Posted 6 October 2008. PMN Crop News.
Charcoal Rot in Beans
University of Illinois at Urbana-Champaign. aces.illinois.edu
Urbana-Champaign, Illinois (September 29, 2008)--Mason County Extension was recently able to examine a few soybean fields with unusual "dead spots" in them. Somewhat stumped by the problem, we contacted Dr. Suzanne Bissonnette with the Champaign Extension Center. Dr. Bissonnette asked us to shave away the epidermal tissue of the root which exposed black to gray streaking.
The sample was apparently plagued by the fungus Macrophomina phaseolina, better known as the organism responsible for the disease termed "charcoal rot".
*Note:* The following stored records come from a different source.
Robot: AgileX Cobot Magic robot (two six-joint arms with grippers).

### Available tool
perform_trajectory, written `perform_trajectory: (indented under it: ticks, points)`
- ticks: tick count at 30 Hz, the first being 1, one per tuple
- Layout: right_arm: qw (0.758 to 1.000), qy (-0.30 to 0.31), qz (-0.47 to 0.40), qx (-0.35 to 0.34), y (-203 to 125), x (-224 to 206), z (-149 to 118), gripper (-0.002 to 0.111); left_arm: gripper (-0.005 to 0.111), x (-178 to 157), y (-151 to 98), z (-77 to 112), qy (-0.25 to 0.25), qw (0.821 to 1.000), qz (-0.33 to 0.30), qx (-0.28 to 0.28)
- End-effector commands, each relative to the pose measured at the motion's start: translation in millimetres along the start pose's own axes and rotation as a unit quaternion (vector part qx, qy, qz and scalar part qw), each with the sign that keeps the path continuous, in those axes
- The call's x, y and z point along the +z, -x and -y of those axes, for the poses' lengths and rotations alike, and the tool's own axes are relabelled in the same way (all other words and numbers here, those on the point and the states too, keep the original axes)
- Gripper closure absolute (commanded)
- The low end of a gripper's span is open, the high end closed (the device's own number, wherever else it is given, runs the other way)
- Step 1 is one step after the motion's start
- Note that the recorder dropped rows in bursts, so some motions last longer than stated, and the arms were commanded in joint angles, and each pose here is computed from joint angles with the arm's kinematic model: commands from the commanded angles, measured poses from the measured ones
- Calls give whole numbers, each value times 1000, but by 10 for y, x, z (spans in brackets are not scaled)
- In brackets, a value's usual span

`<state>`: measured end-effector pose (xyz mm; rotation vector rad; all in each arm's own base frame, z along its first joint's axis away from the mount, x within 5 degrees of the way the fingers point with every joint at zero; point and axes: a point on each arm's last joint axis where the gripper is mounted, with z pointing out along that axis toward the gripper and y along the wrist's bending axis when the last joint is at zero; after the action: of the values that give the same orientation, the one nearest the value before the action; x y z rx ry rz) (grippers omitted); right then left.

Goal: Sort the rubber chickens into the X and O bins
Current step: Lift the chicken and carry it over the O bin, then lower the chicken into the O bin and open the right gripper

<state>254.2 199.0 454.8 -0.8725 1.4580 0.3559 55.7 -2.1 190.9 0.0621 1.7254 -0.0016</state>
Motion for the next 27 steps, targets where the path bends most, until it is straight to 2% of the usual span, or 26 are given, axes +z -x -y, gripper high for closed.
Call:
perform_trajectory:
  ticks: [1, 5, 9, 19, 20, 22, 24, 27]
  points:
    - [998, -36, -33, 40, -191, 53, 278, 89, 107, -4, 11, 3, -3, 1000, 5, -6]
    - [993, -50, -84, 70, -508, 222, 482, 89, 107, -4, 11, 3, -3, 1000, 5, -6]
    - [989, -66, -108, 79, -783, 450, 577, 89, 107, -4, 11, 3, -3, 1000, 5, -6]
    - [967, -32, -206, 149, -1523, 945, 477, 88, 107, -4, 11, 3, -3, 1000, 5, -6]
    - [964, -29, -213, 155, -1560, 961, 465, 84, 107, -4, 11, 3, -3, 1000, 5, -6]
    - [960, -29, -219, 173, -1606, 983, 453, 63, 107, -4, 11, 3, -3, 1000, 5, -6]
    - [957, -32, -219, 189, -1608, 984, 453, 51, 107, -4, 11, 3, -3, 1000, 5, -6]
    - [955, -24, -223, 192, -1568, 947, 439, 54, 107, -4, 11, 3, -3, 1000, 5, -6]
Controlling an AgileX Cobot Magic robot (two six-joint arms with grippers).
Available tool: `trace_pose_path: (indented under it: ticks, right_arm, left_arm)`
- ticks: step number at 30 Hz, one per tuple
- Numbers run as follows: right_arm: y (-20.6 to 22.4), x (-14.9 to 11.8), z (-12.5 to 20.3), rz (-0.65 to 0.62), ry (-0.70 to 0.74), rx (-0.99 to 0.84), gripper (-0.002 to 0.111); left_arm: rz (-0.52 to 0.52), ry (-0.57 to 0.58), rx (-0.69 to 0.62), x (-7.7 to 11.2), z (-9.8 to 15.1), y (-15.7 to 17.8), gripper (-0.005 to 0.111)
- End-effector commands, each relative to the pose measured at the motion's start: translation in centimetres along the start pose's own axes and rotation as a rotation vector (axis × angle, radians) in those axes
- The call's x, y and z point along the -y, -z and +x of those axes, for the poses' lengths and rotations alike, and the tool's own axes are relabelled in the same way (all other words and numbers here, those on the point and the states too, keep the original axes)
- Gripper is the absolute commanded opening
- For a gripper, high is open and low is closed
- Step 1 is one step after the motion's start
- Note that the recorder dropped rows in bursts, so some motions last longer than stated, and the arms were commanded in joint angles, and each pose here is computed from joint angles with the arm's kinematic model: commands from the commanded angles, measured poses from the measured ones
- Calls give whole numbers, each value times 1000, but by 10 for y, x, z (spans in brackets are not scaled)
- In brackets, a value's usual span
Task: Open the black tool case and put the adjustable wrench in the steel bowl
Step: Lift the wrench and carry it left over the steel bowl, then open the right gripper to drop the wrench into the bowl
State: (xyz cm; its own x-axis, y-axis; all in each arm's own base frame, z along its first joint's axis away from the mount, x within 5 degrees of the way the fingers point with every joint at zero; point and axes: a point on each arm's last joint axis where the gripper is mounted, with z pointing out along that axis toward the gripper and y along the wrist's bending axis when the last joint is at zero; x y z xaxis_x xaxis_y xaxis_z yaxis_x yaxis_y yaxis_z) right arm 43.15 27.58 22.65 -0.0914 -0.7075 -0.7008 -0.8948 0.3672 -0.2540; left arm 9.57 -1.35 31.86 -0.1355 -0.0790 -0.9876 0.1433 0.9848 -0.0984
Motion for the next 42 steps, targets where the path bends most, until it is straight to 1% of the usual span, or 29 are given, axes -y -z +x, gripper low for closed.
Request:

Charcoal rot typically appears during flowering (mid to late season), when plaguing beans. Infected soybean plants often display a gray discoloration of the root and lower stem that often appears as if that portion of the plant were flecked with small charcoal-like bodies. A red-brown or black discoloration of the root may also be noted. Above ground symptoms may also occur. Leaflets may wilt, brown along the margins, and die, while remaining attached to the stem. Pod development may be significantly marred via charcoal rot in some cases. The disease can appear in hundreds of other plants including corn.
Overwintering fungal material forms a germ tube that penetrates the root of a host plant. Once infecting the host plant, the fungus proceeds to form microsclerotia (fruiting bodies) and mycelia (fungal hairs) in the root and lower stem that physically block xylem (water conducting) tissue. The disease is more likely to appear when soil temperatures are in 80s or low 90s for a couple weeks and when hot, dry conditions prevail. In some cases, the fungus can be transferred to/carried via infected seed which can significantly decrease germination rates. Aphid pressure may further stress the plant, promoting the appearance of this disease.
Charcoal rot management is especially difficult given the wide host range associated with M. Phaseolina, and while crop rotation is noted as a "text book" management tool for this root disease, its overall ability to deter this disease is disputed. Rotation may therefore benefit the producer if it encompasses a couple year shift to small grains and is always combined with additional tools such as the use of moderately resistant varieties (note – moderate resistance appears to be the only resistance option available), conventional or minimum tillage, and adequate but not excessive plant populations.